Olivia kept seeing the absurd figure of Sabine’s daughter, small and dark, with large burning eyes and an air of sulky independence, striding off on foot through the dust of the lane that led back to Brook Cottage. She was so different from her own daughter, the quiet, well-mannered Sybil.

“I don’t think she’s properly impressed by Durham,” said Olivia, with a sudden mischievous smile.

“No ... she’s bored by it.”

Olivia paused to say good-night to a little procession of guests ... the Pingree girls dressed alike in pink tulle; the plump Miss Perkins, who had the finest collection of samplers in New England; Rodney Phillips, whose life was devoted to breeding springers and behaving like a perfect English gentleman; old Mr. Tilney, whose fortune rested on the mills of Durham and Lynn and Salem; and Bishop Smallwood, a cousin of the Pentlands and Sabine (whom Sabine called the Apostle of the Genteel). The Bishop complimented Olivia on the beauty of her daughter and coquetted heavily with Sabine. Motors rushed out from among the lilacs and syringas and bore them away one by one.

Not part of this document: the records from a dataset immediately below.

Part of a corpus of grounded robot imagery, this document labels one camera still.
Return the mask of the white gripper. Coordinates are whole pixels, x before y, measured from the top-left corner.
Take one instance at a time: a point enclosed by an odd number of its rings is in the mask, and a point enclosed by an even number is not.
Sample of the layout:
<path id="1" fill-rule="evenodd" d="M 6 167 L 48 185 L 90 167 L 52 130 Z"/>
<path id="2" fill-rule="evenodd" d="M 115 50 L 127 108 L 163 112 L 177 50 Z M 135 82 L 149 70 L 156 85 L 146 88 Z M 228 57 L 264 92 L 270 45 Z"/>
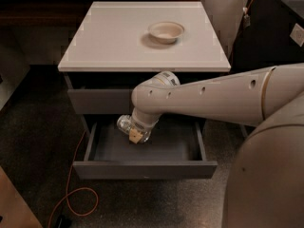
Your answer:
<path id="1" fill-rule="evenodd" d="M 144 113 L 138 108 L 134 108 L 131 115 L 131 125 L 134 128 L 130 129 L 129 140 L 133 143 L 138 143 L 143 137 L 141 132 L 151 132 L 159 118 L 159 114 Z"/>

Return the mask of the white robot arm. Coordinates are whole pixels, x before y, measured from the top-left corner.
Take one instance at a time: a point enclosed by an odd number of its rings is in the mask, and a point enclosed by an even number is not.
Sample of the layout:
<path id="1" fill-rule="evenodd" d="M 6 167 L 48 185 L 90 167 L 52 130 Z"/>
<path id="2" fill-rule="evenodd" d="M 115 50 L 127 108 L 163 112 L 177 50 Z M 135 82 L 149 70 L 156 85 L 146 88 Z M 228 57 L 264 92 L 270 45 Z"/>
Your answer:
<path id="1" fill-rule="evenodd" d="M 175 113 L 254 127 L 230 169 L 223 228 L 304 228 L 304 64 L 172 80 L 160 73 L 134 88 L 136 122 L 152 129 Z"/>

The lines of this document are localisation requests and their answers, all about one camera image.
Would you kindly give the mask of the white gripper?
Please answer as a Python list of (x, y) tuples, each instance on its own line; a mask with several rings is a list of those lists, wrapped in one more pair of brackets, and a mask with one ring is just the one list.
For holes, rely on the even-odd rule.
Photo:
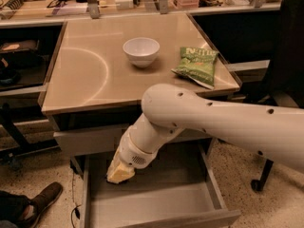
[(106, 172), (106, 180), (121, 183), (135, 175), (135, 169), (144, 169), (157, 156), (158, 152), (145, 153), (128, 136), (122, 136), (118, 149)]

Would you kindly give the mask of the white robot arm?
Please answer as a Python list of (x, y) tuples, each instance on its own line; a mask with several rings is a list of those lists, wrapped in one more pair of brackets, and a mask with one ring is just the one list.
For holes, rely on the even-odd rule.
[(304, 110), (212, 101), (174, 85), (142, 95), (142, 115), (123, 133), (106, 177), (120, 183), (145, 168), (185, 129), (201, 131), (304, 172)]

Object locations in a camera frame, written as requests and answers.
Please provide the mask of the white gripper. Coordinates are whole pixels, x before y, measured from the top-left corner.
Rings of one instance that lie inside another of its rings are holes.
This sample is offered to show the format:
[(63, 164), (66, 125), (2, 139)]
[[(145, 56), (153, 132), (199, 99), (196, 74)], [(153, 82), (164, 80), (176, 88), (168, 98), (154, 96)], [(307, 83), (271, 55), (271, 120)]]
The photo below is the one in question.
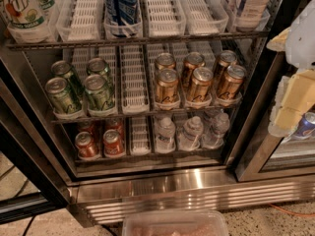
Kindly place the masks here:
[[(284, 29), (267, 43), (267, 48), (276, 52), (285, 51), (290, 28)], [(283, 76), (279, 82), (275, 105), (270, 115), (268, 132), (275, 137), (289, 135), (306, 113), (315, 104), (315, 70), (297, 72), (290, 78)]]

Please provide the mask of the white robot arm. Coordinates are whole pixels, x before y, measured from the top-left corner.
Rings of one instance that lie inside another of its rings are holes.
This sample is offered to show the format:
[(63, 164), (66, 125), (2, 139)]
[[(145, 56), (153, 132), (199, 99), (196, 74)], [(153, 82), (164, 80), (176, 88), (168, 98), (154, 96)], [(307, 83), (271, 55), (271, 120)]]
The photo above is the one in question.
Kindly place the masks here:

When they had gone Sabine said abruptly, “What sort of man is this Higgins ... I mean your head stableman?”

“A good sort,” replied Olivia. “The children are very fond of him. Why?”

“Oh ... no reason at all. I happened to think of him to-night because I noticed him standing on the terrace just now looking in at the ball.

“He was a jockey once ... a good one, I believe, until he got too heavy. He’s been with us ten years. He’s good and reliable and sometimes very funny. Old Mr. Pentland depends on him for everything.... Only he has a way of getting into scrapes with the girls from the village. He seems irresistible to them ... and he’s an immoral scamp.”

Sabine’s face lighted up suddenly, as if she had made a great discovery. “I thought so,” she observed, and wandered away abruptly to continue the business of “absorbing” the ball.

She had asked about Higgins because the man was stuck there in her brain, set in the midst of a strange, confused impression that disturbed a mind usually marked by precision and clarity. She did not understand why it was that he remained the most vivid of all the kaleidoscopic procession of the ball. He had been an outsider, a servant, looking in upon it, and yet there he was—a man whom she had never noticed before—vivid and clear-cut, dominating the whole evening.